**Requirement:**
Work through the lines below and count those holding "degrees"; reply with the number only.

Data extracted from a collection
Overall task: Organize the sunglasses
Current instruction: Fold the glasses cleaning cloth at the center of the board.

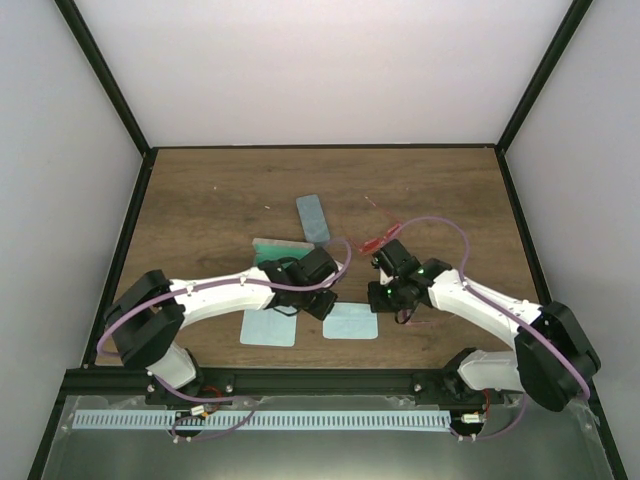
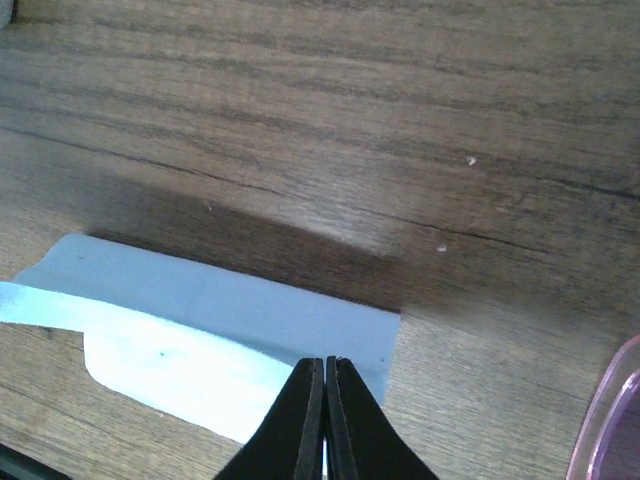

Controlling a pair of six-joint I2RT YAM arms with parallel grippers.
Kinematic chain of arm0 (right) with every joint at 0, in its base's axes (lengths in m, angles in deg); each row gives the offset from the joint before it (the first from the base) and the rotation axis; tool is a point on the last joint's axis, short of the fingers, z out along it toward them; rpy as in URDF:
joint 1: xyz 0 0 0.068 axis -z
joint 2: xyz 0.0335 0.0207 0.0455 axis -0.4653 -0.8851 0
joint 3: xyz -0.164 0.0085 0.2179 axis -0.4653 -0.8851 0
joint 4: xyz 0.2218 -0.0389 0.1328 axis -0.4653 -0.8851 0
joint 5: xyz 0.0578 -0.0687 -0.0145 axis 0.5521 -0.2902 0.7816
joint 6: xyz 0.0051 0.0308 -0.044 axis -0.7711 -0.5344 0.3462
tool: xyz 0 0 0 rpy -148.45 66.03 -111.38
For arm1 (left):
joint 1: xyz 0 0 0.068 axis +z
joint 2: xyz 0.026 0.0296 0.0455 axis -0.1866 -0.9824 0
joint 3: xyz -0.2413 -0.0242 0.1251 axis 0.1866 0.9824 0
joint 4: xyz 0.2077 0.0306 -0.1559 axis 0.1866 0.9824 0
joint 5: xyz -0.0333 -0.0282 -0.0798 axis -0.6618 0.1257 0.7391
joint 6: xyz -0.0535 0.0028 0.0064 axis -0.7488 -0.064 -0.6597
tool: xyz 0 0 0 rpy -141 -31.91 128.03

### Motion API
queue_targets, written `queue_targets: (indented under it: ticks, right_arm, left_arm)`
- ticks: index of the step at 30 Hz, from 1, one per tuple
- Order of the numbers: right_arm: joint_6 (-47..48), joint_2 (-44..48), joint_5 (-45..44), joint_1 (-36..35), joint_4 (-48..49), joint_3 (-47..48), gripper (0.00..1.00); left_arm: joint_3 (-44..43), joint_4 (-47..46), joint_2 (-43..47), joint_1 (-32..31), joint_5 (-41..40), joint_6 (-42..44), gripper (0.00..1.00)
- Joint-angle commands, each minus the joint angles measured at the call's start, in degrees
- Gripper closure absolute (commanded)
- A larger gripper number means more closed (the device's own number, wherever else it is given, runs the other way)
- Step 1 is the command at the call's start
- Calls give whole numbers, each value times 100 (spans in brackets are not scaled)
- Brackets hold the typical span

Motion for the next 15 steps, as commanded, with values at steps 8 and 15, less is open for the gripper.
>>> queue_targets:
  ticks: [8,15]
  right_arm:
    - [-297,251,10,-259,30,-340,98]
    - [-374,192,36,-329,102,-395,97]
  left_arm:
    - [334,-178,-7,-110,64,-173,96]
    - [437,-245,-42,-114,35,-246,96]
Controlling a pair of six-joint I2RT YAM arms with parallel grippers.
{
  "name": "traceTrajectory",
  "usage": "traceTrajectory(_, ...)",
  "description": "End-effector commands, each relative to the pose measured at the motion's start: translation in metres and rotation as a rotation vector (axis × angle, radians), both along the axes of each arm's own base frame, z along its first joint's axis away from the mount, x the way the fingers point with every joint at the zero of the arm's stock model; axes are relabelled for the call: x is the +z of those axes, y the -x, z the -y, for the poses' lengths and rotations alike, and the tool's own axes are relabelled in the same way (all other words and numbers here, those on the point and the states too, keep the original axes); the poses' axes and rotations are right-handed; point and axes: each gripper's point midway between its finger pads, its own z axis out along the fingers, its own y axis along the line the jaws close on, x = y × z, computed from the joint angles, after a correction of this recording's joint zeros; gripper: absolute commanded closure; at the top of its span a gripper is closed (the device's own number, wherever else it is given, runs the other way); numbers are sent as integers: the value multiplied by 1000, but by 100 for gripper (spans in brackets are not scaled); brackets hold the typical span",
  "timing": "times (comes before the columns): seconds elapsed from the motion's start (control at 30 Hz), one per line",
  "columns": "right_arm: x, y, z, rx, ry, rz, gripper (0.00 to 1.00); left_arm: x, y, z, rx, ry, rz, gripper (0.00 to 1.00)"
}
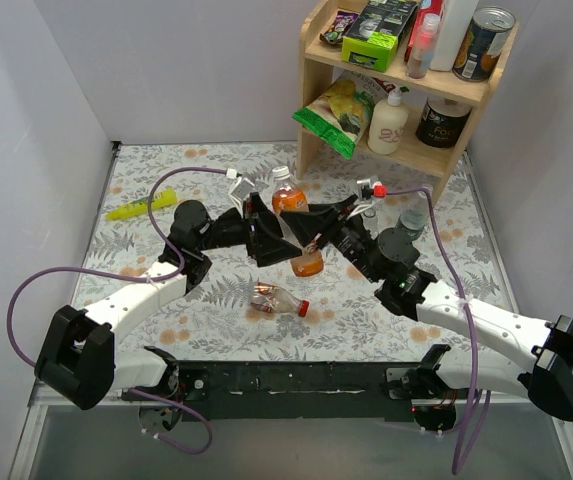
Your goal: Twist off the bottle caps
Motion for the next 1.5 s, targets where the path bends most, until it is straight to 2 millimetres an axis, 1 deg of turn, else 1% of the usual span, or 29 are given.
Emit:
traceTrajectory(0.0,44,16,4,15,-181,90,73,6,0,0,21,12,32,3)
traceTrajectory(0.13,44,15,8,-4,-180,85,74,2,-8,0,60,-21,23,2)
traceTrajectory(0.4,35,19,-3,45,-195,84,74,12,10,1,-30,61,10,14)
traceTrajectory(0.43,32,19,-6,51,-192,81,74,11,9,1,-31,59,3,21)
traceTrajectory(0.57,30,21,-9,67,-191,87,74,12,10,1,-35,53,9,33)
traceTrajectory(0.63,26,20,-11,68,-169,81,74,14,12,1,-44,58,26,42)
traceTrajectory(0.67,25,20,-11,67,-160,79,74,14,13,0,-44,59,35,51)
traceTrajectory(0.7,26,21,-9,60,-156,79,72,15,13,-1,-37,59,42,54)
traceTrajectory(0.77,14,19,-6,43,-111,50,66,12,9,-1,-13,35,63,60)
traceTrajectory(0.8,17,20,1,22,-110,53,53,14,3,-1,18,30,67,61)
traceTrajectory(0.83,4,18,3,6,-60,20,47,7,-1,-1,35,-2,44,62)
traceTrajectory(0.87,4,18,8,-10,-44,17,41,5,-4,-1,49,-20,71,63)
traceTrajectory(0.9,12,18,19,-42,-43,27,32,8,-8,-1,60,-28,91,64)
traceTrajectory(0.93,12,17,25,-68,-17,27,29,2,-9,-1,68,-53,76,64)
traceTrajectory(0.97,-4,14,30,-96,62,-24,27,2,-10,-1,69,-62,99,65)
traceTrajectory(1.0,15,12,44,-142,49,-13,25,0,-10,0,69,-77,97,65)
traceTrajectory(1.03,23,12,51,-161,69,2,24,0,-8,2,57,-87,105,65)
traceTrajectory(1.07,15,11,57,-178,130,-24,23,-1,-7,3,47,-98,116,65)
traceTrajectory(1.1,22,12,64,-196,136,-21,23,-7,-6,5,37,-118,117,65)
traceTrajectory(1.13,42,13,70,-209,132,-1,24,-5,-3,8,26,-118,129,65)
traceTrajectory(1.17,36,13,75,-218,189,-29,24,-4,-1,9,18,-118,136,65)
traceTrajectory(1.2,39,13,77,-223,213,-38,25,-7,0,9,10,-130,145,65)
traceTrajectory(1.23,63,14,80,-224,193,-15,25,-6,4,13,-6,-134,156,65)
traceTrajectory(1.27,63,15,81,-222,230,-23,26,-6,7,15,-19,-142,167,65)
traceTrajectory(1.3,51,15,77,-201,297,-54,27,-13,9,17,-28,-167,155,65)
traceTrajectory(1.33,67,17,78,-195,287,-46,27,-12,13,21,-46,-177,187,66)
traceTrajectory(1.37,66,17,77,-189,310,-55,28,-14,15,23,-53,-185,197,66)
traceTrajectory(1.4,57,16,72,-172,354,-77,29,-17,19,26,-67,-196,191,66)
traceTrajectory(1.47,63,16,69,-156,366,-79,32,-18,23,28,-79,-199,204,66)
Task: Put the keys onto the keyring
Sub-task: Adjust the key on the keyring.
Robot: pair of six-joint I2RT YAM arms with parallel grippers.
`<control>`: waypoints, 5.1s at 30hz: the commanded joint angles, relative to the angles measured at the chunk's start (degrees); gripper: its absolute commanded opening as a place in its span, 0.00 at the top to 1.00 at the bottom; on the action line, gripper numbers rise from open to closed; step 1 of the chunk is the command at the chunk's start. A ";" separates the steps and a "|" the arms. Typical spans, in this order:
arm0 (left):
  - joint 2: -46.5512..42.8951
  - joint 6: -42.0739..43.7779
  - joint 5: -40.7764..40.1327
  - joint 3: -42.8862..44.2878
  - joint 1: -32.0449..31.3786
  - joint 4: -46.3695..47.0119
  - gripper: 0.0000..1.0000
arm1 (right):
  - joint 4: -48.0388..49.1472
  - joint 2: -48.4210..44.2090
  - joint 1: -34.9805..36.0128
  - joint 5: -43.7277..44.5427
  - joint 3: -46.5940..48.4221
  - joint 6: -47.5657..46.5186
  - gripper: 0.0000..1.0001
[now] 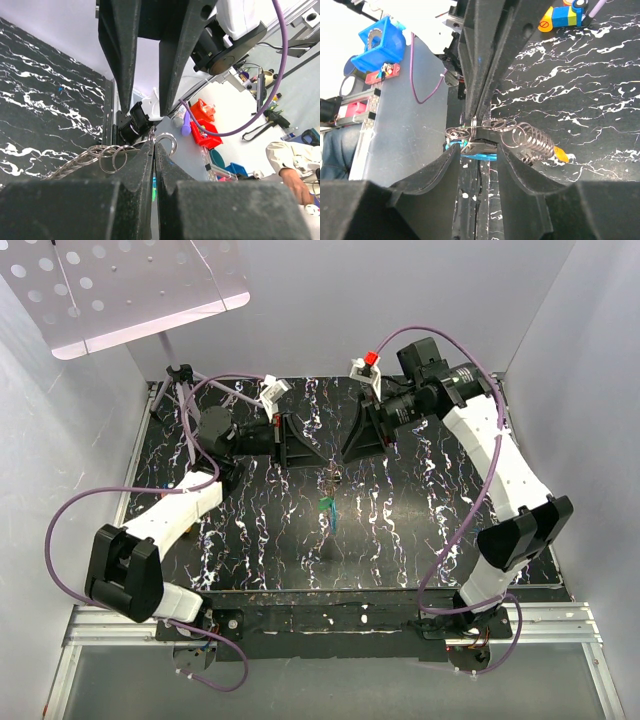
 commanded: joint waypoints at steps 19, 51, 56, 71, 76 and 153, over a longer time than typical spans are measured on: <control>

**Response:**
2